- _Exercise details_
Given the listing below, write out exactly the lines starting with the line that has "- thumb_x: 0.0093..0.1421" and going on through the line that has "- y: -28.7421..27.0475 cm", both kept.
(Records provided Opens)
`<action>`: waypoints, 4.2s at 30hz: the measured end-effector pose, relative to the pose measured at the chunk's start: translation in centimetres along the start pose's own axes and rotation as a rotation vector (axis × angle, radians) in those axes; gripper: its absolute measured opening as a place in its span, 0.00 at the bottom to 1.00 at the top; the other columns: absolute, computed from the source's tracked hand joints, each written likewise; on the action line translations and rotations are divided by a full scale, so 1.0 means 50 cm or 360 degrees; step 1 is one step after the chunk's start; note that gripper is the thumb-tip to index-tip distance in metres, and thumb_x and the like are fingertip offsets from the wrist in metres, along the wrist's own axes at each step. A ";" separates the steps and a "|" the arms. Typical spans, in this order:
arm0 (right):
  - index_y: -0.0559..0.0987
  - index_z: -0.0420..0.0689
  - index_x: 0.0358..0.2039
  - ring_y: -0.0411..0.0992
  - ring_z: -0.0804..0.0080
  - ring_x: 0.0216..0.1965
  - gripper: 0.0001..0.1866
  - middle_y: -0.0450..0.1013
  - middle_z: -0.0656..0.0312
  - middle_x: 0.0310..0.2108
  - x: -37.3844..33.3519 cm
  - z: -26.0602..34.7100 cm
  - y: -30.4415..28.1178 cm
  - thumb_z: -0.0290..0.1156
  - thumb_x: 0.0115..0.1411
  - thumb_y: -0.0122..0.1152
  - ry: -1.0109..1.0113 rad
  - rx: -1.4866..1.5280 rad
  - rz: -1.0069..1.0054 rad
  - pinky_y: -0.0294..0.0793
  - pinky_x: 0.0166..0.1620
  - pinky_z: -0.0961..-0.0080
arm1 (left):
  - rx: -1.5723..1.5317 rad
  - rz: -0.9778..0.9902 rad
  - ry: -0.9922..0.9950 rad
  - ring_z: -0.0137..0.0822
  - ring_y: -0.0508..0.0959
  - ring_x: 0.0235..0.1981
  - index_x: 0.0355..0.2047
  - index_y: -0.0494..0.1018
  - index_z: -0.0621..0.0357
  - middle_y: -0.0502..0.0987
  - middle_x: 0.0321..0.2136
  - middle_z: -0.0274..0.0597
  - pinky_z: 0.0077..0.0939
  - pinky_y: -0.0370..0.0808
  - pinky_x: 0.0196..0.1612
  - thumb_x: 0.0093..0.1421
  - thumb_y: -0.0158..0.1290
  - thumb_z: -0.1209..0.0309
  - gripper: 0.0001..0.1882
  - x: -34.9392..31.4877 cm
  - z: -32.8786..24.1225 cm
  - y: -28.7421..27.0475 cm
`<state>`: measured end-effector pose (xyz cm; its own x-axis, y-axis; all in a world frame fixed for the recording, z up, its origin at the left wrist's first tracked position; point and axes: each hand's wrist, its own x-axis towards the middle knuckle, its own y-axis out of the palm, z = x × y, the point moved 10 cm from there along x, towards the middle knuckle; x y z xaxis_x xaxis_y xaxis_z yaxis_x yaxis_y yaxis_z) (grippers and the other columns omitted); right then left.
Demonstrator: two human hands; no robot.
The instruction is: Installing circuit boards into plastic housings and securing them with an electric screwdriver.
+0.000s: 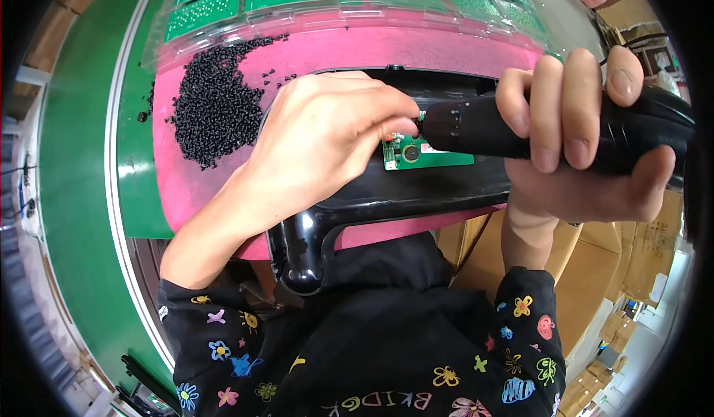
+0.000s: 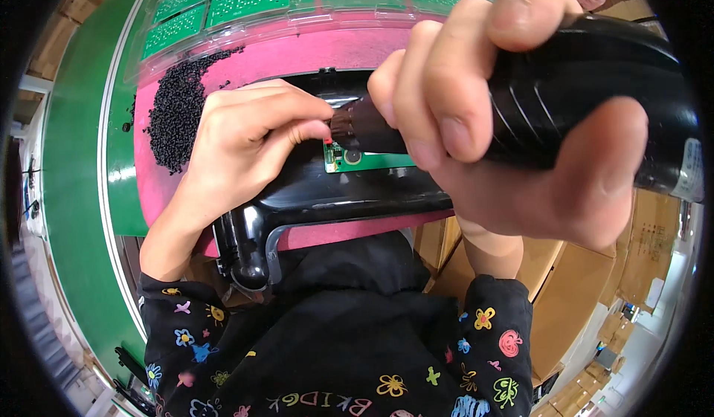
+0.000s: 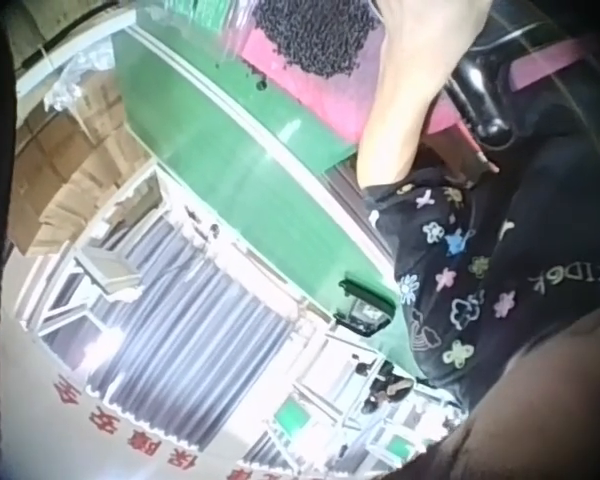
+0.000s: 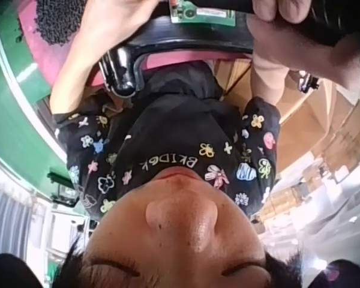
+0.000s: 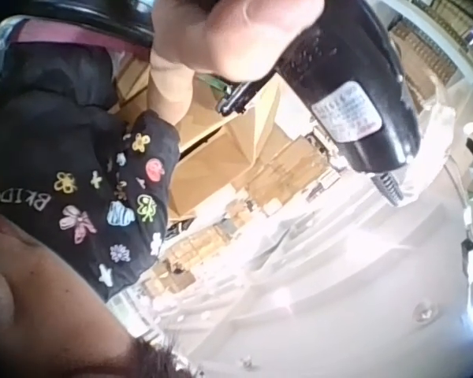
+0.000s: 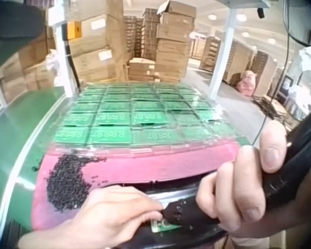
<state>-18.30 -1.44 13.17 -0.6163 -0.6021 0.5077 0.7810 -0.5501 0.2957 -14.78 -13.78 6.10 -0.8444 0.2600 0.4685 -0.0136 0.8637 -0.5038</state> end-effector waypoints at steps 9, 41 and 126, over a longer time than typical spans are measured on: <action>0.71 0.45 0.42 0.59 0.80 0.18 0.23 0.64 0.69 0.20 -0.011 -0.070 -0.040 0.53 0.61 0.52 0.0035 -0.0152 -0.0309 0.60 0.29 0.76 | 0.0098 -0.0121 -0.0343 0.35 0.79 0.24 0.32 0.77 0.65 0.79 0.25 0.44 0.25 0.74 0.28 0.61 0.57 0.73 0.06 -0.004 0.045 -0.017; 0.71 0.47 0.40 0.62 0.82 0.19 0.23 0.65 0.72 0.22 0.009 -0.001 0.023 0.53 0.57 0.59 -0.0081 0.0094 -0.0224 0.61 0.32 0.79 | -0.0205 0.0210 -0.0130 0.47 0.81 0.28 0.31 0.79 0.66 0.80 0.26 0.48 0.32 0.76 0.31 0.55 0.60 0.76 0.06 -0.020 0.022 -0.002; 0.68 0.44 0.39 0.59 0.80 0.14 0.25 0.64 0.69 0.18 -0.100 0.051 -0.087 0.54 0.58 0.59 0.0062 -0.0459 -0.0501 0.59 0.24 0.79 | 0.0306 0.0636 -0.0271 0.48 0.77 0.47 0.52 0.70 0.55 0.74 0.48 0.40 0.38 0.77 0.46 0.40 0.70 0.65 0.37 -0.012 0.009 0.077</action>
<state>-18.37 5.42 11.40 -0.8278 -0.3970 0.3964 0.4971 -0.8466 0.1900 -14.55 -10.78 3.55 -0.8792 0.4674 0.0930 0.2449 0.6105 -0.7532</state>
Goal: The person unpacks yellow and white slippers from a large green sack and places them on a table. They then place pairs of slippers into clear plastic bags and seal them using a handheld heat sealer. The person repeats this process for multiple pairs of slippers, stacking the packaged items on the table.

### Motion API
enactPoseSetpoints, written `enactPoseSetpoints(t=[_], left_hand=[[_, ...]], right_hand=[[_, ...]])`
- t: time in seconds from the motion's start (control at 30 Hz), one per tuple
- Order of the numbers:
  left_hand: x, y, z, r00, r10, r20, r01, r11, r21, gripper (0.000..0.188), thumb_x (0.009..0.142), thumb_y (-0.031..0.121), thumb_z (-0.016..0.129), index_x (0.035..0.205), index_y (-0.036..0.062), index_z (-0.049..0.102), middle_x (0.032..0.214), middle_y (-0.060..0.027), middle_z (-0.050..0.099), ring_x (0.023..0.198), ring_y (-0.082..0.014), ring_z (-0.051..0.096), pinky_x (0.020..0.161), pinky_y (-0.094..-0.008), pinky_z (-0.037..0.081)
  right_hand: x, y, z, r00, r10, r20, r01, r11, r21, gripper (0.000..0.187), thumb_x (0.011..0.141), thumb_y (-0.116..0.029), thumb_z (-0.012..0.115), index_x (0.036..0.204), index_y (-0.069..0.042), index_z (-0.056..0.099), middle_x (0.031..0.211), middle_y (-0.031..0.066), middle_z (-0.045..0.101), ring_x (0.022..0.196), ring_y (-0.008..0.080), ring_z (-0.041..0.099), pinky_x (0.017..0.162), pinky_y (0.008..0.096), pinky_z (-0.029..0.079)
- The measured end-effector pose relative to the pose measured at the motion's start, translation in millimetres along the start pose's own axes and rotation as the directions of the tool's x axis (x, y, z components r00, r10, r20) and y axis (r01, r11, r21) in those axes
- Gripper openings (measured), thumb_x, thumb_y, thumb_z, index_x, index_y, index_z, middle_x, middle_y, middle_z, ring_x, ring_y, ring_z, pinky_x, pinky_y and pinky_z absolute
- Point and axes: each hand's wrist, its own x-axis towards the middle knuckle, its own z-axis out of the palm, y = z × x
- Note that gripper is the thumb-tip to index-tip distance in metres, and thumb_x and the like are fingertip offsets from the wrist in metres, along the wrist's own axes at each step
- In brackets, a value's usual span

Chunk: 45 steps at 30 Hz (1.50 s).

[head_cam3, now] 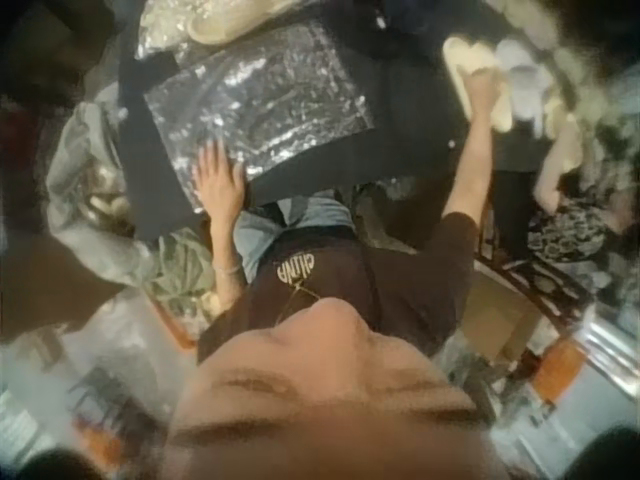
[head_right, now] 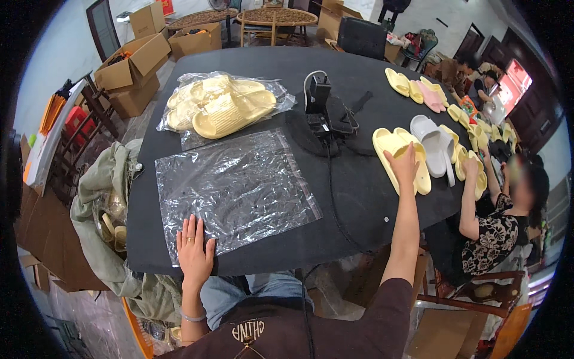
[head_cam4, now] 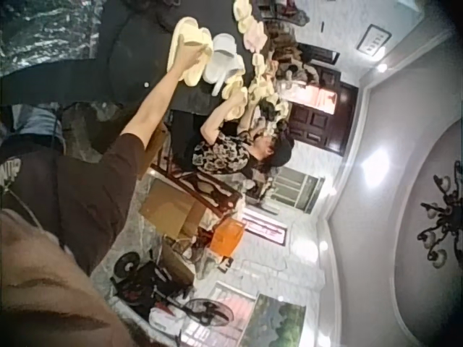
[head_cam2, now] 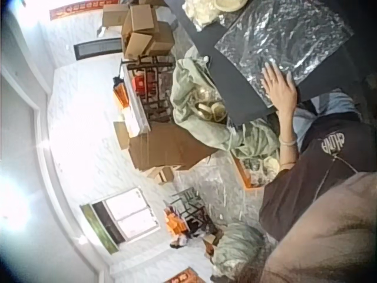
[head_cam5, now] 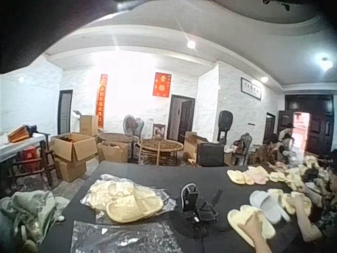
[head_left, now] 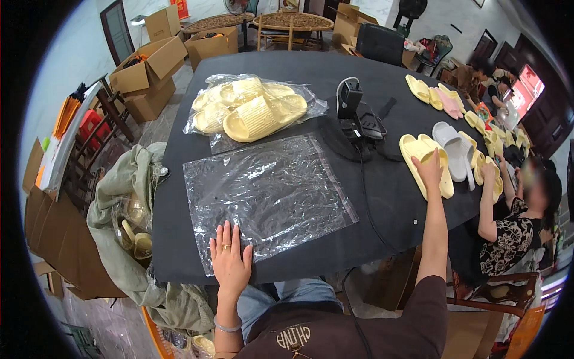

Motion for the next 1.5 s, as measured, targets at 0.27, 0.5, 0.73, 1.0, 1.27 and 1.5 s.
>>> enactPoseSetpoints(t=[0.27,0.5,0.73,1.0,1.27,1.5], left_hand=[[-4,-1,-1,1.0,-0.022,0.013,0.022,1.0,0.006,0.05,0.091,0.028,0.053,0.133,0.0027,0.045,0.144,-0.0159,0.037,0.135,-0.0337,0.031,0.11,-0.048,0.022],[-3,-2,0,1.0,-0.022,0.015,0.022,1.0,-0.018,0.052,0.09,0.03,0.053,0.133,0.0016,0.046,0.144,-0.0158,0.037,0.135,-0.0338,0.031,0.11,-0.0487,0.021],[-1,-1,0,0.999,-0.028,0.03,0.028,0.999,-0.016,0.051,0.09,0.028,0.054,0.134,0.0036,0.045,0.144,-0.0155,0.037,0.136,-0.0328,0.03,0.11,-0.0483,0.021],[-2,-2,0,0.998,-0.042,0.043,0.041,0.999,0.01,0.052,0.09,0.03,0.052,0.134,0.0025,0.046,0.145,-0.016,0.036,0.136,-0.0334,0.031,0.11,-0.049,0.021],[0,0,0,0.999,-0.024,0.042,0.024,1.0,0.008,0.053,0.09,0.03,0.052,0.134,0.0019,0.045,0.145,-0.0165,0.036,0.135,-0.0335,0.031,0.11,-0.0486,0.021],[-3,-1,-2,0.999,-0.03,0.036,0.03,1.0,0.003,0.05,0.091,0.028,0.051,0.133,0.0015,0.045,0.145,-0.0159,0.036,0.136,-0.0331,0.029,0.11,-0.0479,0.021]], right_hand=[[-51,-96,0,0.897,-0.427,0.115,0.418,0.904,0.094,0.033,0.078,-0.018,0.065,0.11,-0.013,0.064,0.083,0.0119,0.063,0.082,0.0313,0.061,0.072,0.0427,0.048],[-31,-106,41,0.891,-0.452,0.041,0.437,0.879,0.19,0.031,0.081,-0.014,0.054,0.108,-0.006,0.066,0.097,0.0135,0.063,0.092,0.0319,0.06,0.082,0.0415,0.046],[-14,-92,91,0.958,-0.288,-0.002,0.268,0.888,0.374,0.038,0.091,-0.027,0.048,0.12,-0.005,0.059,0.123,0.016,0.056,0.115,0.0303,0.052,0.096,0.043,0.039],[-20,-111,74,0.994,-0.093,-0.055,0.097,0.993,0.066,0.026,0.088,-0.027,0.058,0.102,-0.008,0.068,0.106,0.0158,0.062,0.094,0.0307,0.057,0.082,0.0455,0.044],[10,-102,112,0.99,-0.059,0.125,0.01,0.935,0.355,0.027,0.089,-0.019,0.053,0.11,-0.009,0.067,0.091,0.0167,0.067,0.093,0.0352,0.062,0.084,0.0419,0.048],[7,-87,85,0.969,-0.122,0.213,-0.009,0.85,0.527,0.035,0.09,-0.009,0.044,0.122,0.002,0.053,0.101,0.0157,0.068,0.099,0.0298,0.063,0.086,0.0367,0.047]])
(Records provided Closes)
- _Exercise result_
  - thumb_x: 0.0093..0.1421
  - thumb_y: -0.0158..0.1290
  - thumb_z: -0.1209..0.0309
  - gripper: 0.0001..0.1882
  - x: -34.9392..31.4877 cm
  - z: -32.8786..24.1225 cm
  - y: -28.7421..27.0475 cm

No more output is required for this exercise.